I read the letter of Wyper et al. with great interest, and I welcome their excellent contribution to the discussion on years of life lost (YLL) in COVID-19 epidemic.

As emphasized by the title of my paper [1], my aim was to demonstrate the possible approaches to calculate YLL and not to take a strong stance on their merits or applicability, so I very much appreciate every opinion on the strengths and weaknesses of the possible calculation methods. Here, I present a few comments on their letter, and some extensions to my original paper based on their instructive remarks.

First, Wyper et al. state that “[f]rom the perspective of informing public health policy, the counterfactual to be applied in the estimation of YLL is that of an ideal, aspirational, standard based upon desirably low mortality risks” Whether this is indeed true is a matter of debate that I can’t comment on, but Wyper et al. are entirely correct that I failed to present this approach despite being an established way of calculation. I use this opportunity to make up for this omission.

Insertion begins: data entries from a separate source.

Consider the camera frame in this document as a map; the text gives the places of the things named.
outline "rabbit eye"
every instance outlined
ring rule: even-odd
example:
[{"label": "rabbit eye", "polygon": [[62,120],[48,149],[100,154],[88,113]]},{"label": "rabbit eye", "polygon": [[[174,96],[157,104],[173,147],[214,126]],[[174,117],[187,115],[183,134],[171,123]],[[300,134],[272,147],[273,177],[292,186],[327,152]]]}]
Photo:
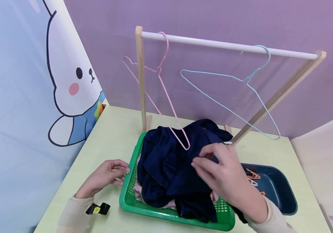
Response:
[{"label": "rabbit eye", "polygon": [[81,79],[81,78],[82,78],[82,70],[81,70],[80,67],[78,67],[78,68],[76,69],[76,75],[77,75],[78,79]]}]

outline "dark blue plastic tray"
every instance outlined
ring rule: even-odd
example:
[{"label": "dark blue plastic tray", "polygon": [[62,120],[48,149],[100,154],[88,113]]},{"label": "dark blue plastic tray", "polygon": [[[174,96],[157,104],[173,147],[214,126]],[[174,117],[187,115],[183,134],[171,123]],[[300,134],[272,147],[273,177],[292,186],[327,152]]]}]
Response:
[{"label": "dark blue plastic tray", "polygon": [[265,192],[266,197],[280,209],[283,215],[294,215],[297,212],[297,201],[291,186],[279,169],[246,163],[242,163],[242,166],[245,171],[250,169],[261,177],[259,180],[254,180],[258,183],[257,189]]}]

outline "beige sleeve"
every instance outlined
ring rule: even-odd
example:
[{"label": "beige sleeve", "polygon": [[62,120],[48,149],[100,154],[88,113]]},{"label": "beige sleeve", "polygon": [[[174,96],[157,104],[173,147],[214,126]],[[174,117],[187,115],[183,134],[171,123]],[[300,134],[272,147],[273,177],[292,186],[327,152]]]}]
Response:
[{"label": "beige sleeve", "polygon": [[61,213],[56,233],[85,233],[91,217],[86,211],[93,203],[94,198],[71,197]]},{"label": "beige sleeve", "polygon": [[292,226],[286,222],[284,216],[277,208],[277,206],[268,198],[264,198],[267,203],[267,208],[269,209],[269,214],[266,221],[264,223],[258,224],[245,216],[249,226],[257,233],[296,233]]}]

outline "wooden clothes rack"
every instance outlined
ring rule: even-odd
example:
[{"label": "wooden clothes rack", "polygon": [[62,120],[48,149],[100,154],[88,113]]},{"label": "wooden clothes rack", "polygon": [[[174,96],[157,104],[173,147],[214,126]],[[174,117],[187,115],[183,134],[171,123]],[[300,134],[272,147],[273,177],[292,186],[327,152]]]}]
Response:
[{"label": "wooden clothes rack", "polygon": [[[189,37],[180,37],[174,35],[166,35],[170,42],[178,42],[184,44],[195,44],[199,46],[216,47],[221,49],[231,49],[246,52],[264,53],[267,52],[256,46],[248,46],[243,44],[233,44],[221,41],[211,41],[205,39],[196,39]],[[143,51],[143,39],[156,39],[166,41],[164,35],[152,32],[143,32],[143,27],[137,26],[135,28],[135,41],[137,44],[137,60],[138,60],[138,76],[139,76],[139,91],[141,97],[141,111],[142,111],[142,132],[146,132],[150,129],[150,123],[152,116],[146,116],[145,111],[145,88],[144,88],[144,51]],[[279,90],[265,103],[265,106],[271,111],[288,93],[290,93],[299,83],[301,83],[308,74],[313,71],[325,58],[327,53],[319,50],[313,53],[296,52],[280,49],[268,49],[272,55],[296,57],[307,59],[306,61],[282,86]],[[267,115],[264,107],[262,107],[250,120],[249,123],[254,125],[262,120]],[[231,140],[232,145],[238,143],[251,129],[249,124],[246,124],[238,134],[236,134]]]}]

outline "cartoon rabbit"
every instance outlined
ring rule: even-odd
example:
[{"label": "cartoon rabbit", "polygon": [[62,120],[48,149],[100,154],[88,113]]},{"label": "cartoon rabbit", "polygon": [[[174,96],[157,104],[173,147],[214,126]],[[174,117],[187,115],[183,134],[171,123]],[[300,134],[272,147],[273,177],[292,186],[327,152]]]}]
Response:
[{"label": "cartoon rabbit", "polygon": [[48,136],[54,145],[65,147],[87,139],[102,113],[104,94],[63,1],[43,2],[51,16],[47,65],[62,114]]}]

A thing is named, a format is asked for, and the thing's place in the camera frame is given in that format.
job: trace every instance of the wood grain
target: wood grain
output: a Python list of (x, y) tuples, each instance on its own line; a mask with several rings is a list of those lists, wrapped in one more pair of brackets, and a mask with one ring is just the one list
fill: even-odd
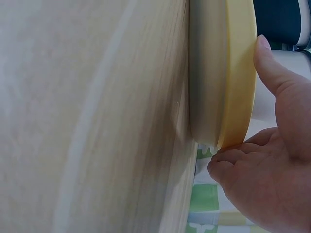
[(183, 232), (187, 0), (0, 3), (0, 232)]

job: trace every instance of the white surface
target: white surface
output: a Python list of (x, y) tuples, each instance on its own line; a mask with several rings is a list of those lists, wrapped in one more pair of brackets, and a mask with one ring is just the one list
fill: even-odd
[(298, 46), (307, 45), (311, 32), (311, 17), (308, 0), (298, 0), (301, 15), (301, 31)]

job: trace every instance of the fingernail
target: fingernail
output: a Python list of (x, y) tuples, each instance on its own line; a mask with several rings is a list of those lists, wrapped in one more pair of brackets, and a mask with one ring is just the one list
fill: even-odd
[(270, 46), (268, 40), (266, 39), (266, 37), (264, 37), (264, 35), (260, 35), (259, 38), (258, 38), (258, 40), (259, 40), (259, 43), (260, 43), (262, 46), (264, 46), (265, 48), (267, 48), (268, 50), (271, 51), (271, 46)]

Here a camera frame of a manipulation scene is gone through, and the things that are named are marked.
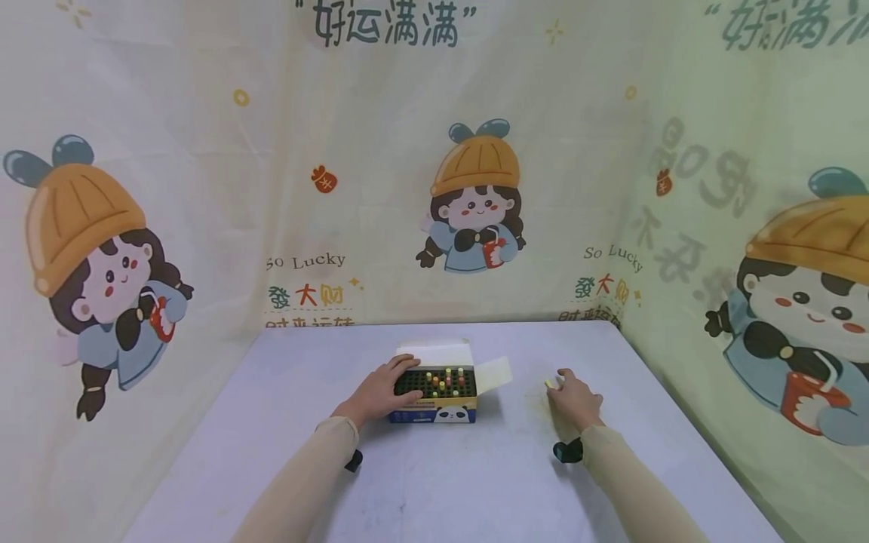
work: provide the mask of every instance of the box
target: box
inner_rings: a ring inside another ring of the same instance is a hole
[[[389,421],[403,422],[446,422],[474,423],[477,421],[477,399],[513,380],[510,363],[506,356],[475,365],[468,340],[415,341],[402,343],[396,354],[412,354],[421,362],[395,383],[395,393],[404,394],[412,390],[422,390],[425,395],[413,404],[393,411]],[[450,369],[451,386],[440,388],[434,384],[445,381]],[[464,384],[459,384],[459,369],[462,370]],[[430,381],[426,374],[431,373]]]

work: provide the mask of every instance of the yellow sparkle
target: yellow sparkle
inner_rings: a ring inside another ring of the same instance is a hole
[[[235,105],[240,108],[243,108],[250,103],[250,96],[248,96],[248,93],[245,92],[244,89],[235,89],[235,92],[232,94],[232,99],[235,101]]]
[[[559,21],[560,19],[555,19],[555,26],[553,26],[551,29],[547,29],[546,31],[546,33],[551,36],[549,40],[549,45],[555,45],[555,38],[564,35],[564,30],[562,30],[558,26]]]
[[[70,13],[72,11],[72,1],[73,0],[66,0],[66,3],[57,2],[55,3],[55,7],[58,8],[60,11],[66,11],[67,13]],[[90,11],[86,10],[85,8],[78,8],[77,10],[75,10],[75,13],[72,13],[72,22],[75,23],[76,27],[78,27],[79,29],[83,27],[82,17],[90,17]]]

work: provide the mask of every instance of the wall
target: wall
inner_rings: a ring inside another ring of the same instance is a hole
[[[869,5],[795,4],[682,11],[620,232],[648,263],[622,331],[787,540],[862,541]]]
[[[263,326],[583,319],[789,540],[857,540],[869,6],[659,4],[7,6],[10,540],[120,540]]]

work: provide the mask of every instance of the red cup
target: red cup
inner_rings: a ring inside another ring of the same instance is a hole
[[[494,264],[492,262],[492,253],[494,252],[494,248],[504,247],[505,245],[507,245],[507,240],[502,237],[492,240],[491,242],[483,243],[483,257],[486,259],[487,268],[498,268],[501,264],[504,263],[504,261],[501,261],[497,264]]]
[[[164,296],[160,296],[157,298],[156,303],[154,304],[154,308],[151,309],[151,315],[149,317],[149,321],[151,323],[151,327],[157,332],[157,337],[160,338],[160,341],[163,343],[169,343],[172,341],[172,336],[175,335],[175,323],[172,323],[169,326],[169,332],[163,329],[163,313],[162,311],[166,308],[166,298]]]
[[[781,402],[781,414],[785,415],[795,427],[808,432],[812,435],[821,435],[818,429],[817,414],[814,420],[800,419],[798,416],[798,407],[803,399],[811,399],[813,396],[821,396],[830,402],[830,407],[846,408],[851,406],[851,400],[836,387],[830,388],[828,391],[822,390],[824,382],[810,377],[799,372],[790,372],[787,374],[787,385],[785,387],[785,398]]]

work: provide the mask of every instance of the left hand
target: left hand
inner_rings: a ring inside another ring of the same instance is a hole
[[[365,381],[332,413],[333,417],[347,417],[361,430],[366,422],[380,419],[420,398],[422,391],[415,390],[401,396],[394,392],[395,382],[401,375],[420,365],[411,354],[399,354],[386,364],[368,374]]]

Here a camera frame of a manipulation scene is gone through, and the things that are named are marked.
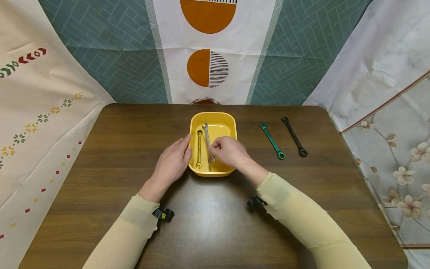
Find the green geometric backdrop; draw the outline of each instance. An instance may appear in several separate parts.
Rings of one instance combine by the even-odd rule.
[[[251,104],[301,105],[372,0],[284,0]]]
[[[167,103],[144,0],[39,0],[76,60],[120,103]],[[371,0],[284,0],[251,104],[300,105]]]

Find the wrench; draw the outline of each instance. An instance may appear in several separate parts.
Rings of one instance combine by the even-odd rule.
[[[276,145],[275,141],[273,140],[272,136],[269,134],[269,131],[266,129],[266,125],[264,123],[262,123],[262,124],[260,124],[260,128],[263,129],[263,131],[266,133],[266,136],[269,138],[270,142],[272,143],[273,147],[275,148],[276,152],[278,153],[279,159],[281,159],[281,160],[285,159],[285,154],[279,150],[279,148]]]
[[[198,130],[197,131],[197,135],[199,136],[199,145],[198,145],[198,150],[197,150],[197,163],[196,163],[196,168],[201,169],[202,168],[202,163],[200,162],[200,153],[202,151],[202,130]]]
[[[203,130],[205,131],[206,145],[207,145],[207,147],[210,147],[211,146],[211,142],[209,140],[208,124],[205,122],[205,125],[202,126],[202,127],[203,127]],[[212,165],[212,161],[215,162],[215,157],[212,154],[209,153],[209,160],[208,160],[208,162],[209,162],[210,165]]]
[[[298,146],[298,149],[299,149],[300,156],[302,156],[302,157],[306,157],[306,156],[307,156],[307,154],[308,154],[308,153],[307,153],[307,150],[306,150],[306,149],[304,149],[304,147],[302,147],[302,146],[301,146],[300,141],[298,140],[297,136],[295,135],[295,133],[294,133],[294,131],[293,131],[293,128],[291,128],[291,125],[290,125],[290,122],[289,122],[288,118],[287,118],[287,117],[283,117],[283,118],[281,119],[281,121],[282,121],[283,123],[285,123],[285,125],[286,125],[286,126],[287,126],[287,128],[288,128],[288,131],[290,131],[291,136],[293,137],[294,141],[296,142],[296,144],[297,144],[297,146]]]

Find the black wrench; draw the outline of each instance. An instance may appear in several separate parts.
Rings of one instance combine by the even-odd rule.
[[[286,126],[287,126],[287,128],[288,128],[288,131],[290,131],[291,136],[293,137],[294,141],[296,142],[296,144],[297,144],[297,146],[298,146],[298,149],[299,149],[299,152],[300,152],[300,156],[302,156],[302,157],[306,157],[306,156],[307,156],[307,154],[308,154],[308,153],[307,153],[307,150],[306,150],[306,149],[304,149],[304,148],[301,146],[300,141],[298,140],[297,136],[295,135],[295,133],[294,133],[294,131],[293,131],[293,128],[291,128],[291,125],[290,125],[290,122],[289,122],[288,118],[287,118],[287,117],[283,117],[283,118],[281,119],[281,121],[282,121],[283,123],[285,123],[285,125],[286,125]]]

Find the fabric backdrop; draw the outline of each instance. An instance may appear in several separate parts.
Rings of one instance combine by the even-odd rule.
[[[301,104],[371,0],[213,2],[40,0],[66,47],[118,102],[262,105]],[[218,6],[219,13],[205,18],[212,16],[212,26],[222,30],[206,33],[191,25],[202,21],[189,15],[193,11]],[[231,21],[220,22],[224,9]],[[202,49],[202,55],[218,53],[228,65],[217,70],[228,69],[226,78],[213,76],[223,81],[219,86],[201,86],[187,72],[188,59]]]
[[[0,268],[14,269],[113,99],[36,0],[0,1],[0,25]]]
[[[428,1],[374,0],[304,102],[329,112],[411,269],[430,261],[429,31]]]

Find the yellow container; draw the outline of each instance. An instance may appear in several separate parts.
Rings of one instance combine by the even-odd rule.
[[[236,121],[230,114],[223,112],[202,112],[195,114],[191,119],[190,124],[190,146],[193,151],[193,156],[191,157],[191,161],[188,166],[198,176],[228,176],[234,171],[234,168],[223,164],[219,159],[216,159],[216,162],[212,162],[212,165],[209,165],[209,151],[206,146],[206,136],[203,130],[205,123],[208,124],[208,133],[211,144],[215,139],[221,136],[231,136],[237,140]],[[198,130],[203,132],[200,153],[200,163],[202,164],[202,168],[196,168],[199,142],[197,136]]]

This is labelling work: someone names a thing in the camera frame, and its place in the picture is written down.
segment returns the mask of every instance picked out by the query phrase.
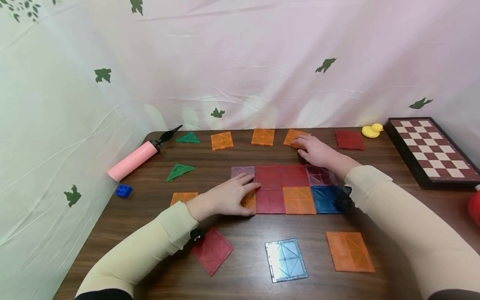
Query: pink balloon pump
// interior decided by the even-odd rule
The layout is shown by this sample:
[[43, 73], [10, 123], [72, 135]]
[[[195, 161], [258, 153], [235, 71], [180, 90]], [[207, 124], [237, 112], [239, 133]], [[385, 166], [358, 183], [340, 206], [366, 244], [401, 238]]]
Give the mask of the pink balloon pump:
[[117, 163], [110, 170], [108, 170], [108, 175], [110, 175], [110, 177], [112, 177], [115, 181], [122, 180], [123, 178], [125, 178], [125, 176], [138, 168], [142, 163], [147, 161], [154, 154], [160, 152], [161, 145], [171, 140], [175, 133], [178, 131], [178, 129], [180, 129], [180, 127], [182, 127], [182, 125], [173, 130], [163, 133], [158, 140], [145, 142], [135, 151], [130, 153], [130, 155], [124, 158], [121, 162]]

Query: green triangle tile
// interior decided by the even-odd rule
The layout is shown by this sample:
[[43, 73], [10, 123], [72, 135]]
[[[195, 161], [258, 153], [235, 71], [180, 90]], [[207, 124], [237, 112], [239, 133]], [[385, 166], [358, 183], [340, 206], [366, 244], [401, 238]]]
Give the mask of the green triangle tile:
[[177, 143], [196, 143], [196, 144], [200, 142], [193, 132], [189, 132], [183, 137], [176, 139], [175, 141]]
[[173, 170], [170, 172], [167, 182], [171, 181], [174, 178], [177, 178], [178, 176], [182, 176], [183, 174], [192, 171], [195, 169], [195, 167], [191, 166], [186, 166], [186, 165], [181, 165], [181, 164], [175, 164], [173, 167]]

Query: beige sleeve
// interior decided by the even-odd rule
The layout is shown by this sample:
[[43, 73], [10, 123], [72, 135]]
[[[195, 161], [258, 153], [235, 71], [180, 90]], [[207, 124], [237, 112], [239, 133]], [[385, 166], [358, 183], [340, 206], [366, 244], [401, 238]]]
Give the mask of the beige sleeve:
[[355, 206], [405, 252], [427, 299], [444, 289], [480, 292], [480, 256], [433, 211], [372, 166], [345, 178]]
[[133, 298], [135, 285], [159, 261], [182, 249], [197, 226], [187, 206], [177, 202], [105, 254], [88, 272], [76, 296], [117, 288]]

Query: hand
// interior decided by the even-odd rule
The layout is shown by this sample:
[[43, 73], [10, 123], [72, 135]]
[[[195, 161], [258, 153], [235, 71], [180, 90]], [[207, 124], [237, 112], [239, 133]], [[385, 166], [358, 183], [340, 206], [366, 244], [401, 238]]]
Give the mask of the hand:
[[260, 183], [250, 182], [254, 177], [241, 173], [185, 204], [192, 217], [199, 222], [214, 214], [252, 216], [255, 212], [242, 207], [240, 202], [248, 192], [260, 187]]
[[341, 180], [345, 180], [345, 177], [353, 168], [360, 166], [354, 159], [330, 148], [314, 136], [301, 135], [292, 143], [307, 149], [307, 151], [298, 150], [300, 156], [306, 161], [314, 166], [330, 169]]
[[293, 140], [292, 143], [307, 149], [307, 151], [299, 149], [298, 153], [306, 161], [317, 167], [328, 168], [328, 164], [332, 159], [340, 155], [340, 153], [314, 136], [301, 135]]

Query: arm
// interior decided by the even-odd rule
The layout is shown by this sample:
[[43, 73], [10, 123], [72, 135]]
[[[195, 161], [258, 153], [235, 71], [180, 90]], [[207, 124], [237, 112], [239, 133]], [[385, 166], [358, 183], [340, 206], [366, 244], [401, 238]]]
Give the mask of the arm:
[[240, 205], [248, 192], [260, 187], [259, 183], [249, 183], [253, 177], [239, 174], [186, 204], [179, 202], [163, 211], [105, 254], [88, 272], [76, 297], [84, 294], [79, 298], [90, 299], [85, 293], [115, 289], [128, 293], [133, 299], [135, 285], [158, 262], [182, 249], [198, 222], [213, 214], [251, 216], [255, 213]]
[[[425, 299], [480, 299], [480, 256], [439, 216], [374, 167], [362, 166], [314, 137], [296, 142], [307, 149], [299, 150], [302, 157], [329, 168], [352, 187], [355, 206], [405, 252]], [[445, 294], [453, 289], [478, 293]]]

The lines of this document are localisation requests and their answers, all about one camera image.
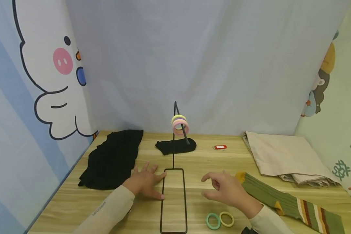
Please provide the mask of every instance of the folded black fabric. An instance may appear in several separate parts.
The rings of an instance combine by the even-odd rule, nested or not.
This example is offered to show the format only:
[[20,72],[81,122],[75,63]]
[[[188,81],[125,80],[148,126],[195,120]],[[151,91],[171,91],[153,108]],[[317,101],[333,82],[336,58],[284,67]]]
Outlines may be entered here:
[[78,186],[92,189],[115,189],[131,176],[138,156],[143,130],[111,133],[107,140],[90,153],[87,169]]
[[[175,145],[174,145],[175,153],[187,153],[187,152],[194,151],[197,147],[197,143],[191,138],[188,138],[188,142],[190,142],[190,145],[186,144],[185,139],[175,140]],[[168,155],[173,153],[172,140],[158,141],[155,146],[161,151],[163,155]]]

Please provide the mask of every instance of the table surface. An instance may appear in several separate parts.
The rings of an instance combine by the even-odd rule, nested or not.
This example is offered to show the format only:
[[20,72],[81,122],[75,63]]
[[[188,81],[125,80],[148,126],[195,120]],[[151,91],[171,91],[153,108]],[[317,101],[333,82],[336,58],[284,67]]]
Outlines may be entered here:
[[[40,217],[30,229],[30,234],[61,234],[71,233],[81,224],[111,193],[111,190],[94,190],[78,187],[79,176],[87,167],[89,154],[107,138],[110,132],[102,131],[95,138],[79,160],[69,177],[49,202]],[[237,209],[218,202],[210,201],[201,196],[204,189],[212,189],[210,182],[201,182],[206,172],[222,172],[226,170],[234,175],[237,171],[245,171],[262,182],[276,189],[290,193],[296,197],[312,202],[324,209],[339,214],[342,217],[346,234],[351,233],[351,197],[342,187],[313,188],[308,185],[283,182],[278,177],[261,176],[254,159],[247,150],[245,143],[238,136],[190,135],[197,143],[197,149],[190,153],[175,156],[175,167],[183,168],[185,172],[188,233],[216,233],[205,224],[209,213],[219,214],[230,212],[235,219],[233,227],[224,227],[218,233],[241,233],[244,227],[250,227],[248,219]],[[136,164],[141,167],[147,161],[159,165],[158,172],[172,167],[172,156],[163,156],[155,148],[157,141],[171,140],[171,133],[144,133],[139,146]],[[214,150],[214,145],[227,145],[225,151]],[[185,212],[183,205],[183,179],[180,171],[170,171],[165,180],[164,228],[185,228]],[[156,185],[161,191],[162,183]],[[129,215],[117,224],[111,233],[160,233],[161,202],[138,197],[134,201]],[[318,233],[301,221],[282,217],[294,233]]]

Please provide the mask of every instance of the black metal stand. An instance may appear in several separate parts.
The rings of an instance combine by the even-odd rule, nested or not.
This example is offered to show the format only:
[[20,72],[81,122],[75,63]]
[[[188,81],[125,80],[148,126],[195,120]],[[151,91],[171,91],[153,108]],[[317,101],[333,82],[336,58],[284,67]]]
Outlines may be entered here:
[[[179,115],[179,110],[178,110],[178,106],[176,105],[176,101],[175,101],[175,111],[177,112],[177,114]],[[183,131],[183,135],[185,137],[186,140],[186,144],[190,144],[189,140],[187,139],[186,136],[186,132],[185,132],[185,127],[183,126],[183,124],[181,124],[182,127],[182,131]],[[161,216],[160,216],[160,233],[161,234],[185,234],[187,233],[187,204],[186,204],[186,186],[185,186],[185,171],[183,170],[183,168],[175,168],[175,134],[173,133],[173,167],[172,168],[166,168],[164,170],[168,171],[168,170],[181,170],[182,171],[182,176],[183,176],[183,195],[185,198],[185,221],[186,221],[186,229],[185,231],[181,231],[181,232],[163,232],[163,200],[161,200]],[[164,185],[165,185],[165,178],[163,179],[163,183],[162,183],[162,194],[164,194]]]

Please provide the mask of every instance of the sleeve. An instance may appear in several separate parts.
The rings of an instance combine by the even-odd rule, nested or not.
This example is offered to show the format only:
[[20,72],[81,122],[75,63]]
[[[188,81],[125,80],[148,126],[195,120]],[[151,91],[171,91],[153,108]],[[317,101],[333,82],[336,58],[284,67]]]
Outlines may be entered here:
[[250,222],[252,229],[259,234],[294,234],[284,221],[265,205]]
[[74,231],[74,234],[108,234],[130,211],[135,195],[124,186],[115,189]]

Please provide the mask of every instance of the wall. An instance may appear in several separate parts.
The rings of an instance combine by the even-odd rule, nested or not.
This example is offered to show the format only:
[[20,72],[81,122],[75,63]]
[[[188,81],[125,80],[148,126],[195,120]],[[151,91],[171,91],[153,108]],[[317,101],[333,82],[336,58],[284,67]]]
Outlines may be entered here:
[[67,1],[99,129],[225,135],[294,133],[349,3]]
[[77,52],[64,1],[0,0],[0,233],[25,232],[92,142]]
[[306,137],[351,195],[351,7],[318,74],[295,134]]

Aspirational calculations either use a fixed target age (e.g., 75 years) to which the years lost are compared, or use a complete life table with “ideally low” mortalities (aspirational life table) [2]. Table 1 presents results for Hungary as of January 31, 2022 using 70, 75, 80 and 85 years target age for the fixed target age method and the Global Burden of Disease (GBD) 2019 Reference Life Table—also known as Theoretical Minimum Risk Life Table—as an aspirational life table (with linear interpolation) [3] as compared to the two metrics presented in my original paper. Note that GBD Reference Life Table has a life expectancy at birth of 88.9 years.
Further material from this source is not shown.